Where there is sufficient medical evidence on your file to make a decision, your claims manager may make a determination without the need for an independent medical examination. However, the claims manager may need you to have one to help assess the degree of your PI.

If you do need to have a medical examination, the claims manager will provide the specialist with all the relevant information about your claim, including a case summary and copies of any relevant reports held in our files. If you have any other information that may help the medical examiner—such as radiological and other investigations—please take them to the assessment.

Assessments by independent medical examiners are made in accordance with the provisions of the Safety, Rehabilitation and Compensation Act 1988 and the applicable Guide to the Assessment of the Degree of Permanent Impairment (the Guide).

We keep a list of independent medical examiners that are trained in using the Guide and your claims manager will arrange your appointment with one of these based on their specialty and availability. Your claims manager will contact you to notify you of the appointment details.

It is very important that you attend the scheduled appointment. However, if you need to reschedule the specialist examination, please contact the claims manager at the earliest possible date before the appointment to avoid cancellation fees.

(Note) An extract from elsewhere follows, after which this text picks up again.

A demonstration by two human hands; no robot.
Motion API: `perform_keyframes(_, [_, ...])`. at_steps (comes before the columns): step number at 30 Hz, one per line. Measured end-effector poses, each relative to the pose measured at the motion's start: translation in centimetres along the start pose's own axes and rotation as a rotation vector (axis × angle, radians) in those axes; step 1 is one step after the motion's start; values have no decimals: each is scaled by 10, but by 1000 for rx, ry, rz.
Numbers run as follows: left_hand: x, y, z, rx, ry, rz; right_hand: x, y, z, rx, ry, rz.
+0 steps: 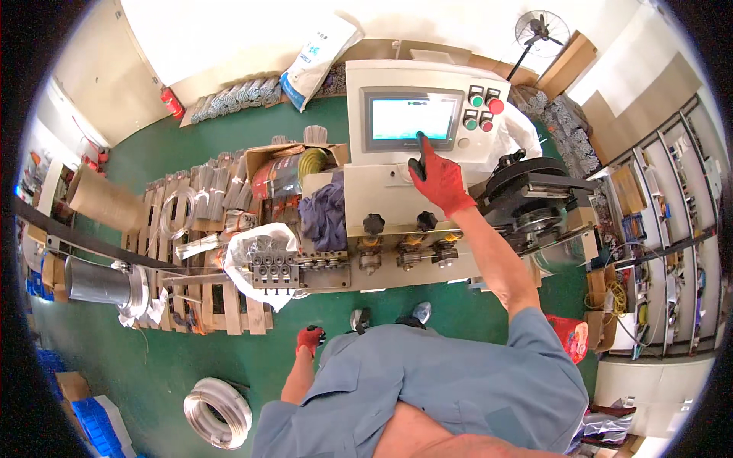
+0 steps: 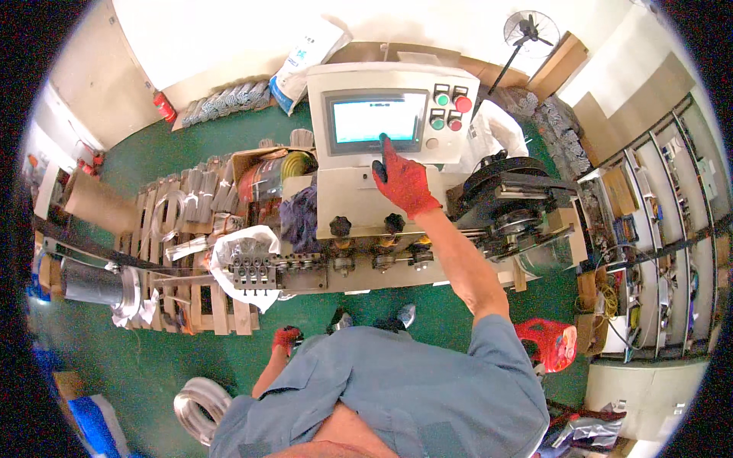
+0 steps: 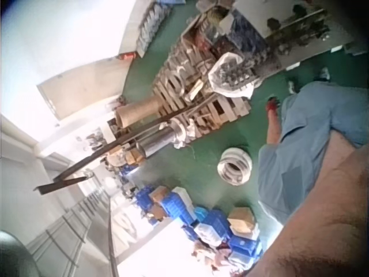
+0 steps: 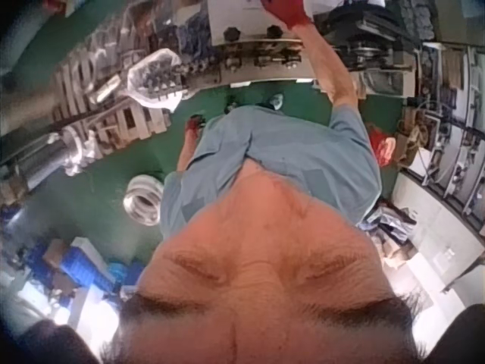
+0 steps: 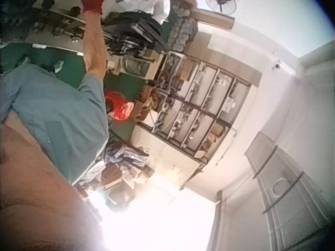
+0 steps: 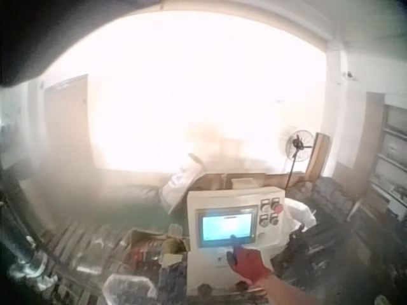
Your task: The person uses a manual bench shear to cut long metal rods into shorter segments. They repeatedly pick up a rod, position it in the shear, and operate the lever to cut the metal, then place the cut pieces into a cardboard box. The person also briefly interacts with a machine control panel during the process.
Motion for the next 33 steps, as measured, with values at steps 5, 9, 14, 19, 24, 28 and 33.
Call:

Can I provide more evidence after lodging my permanent impairment application?

We recommend you submit any supporting evidence with your application. However, you or your representative can provide more evidence at any time before we make a determination.

How long will it take to complete the permanent impairment assessment?

As mentioned above, your PI claim will progress through a five-step process. We aim to complete this process within 90 days. However, each claim is considered on its own merits and unforeseen circumstances can occur (for example, the complexity of the claim, unavailability of specialists, or rescheduling of appointments).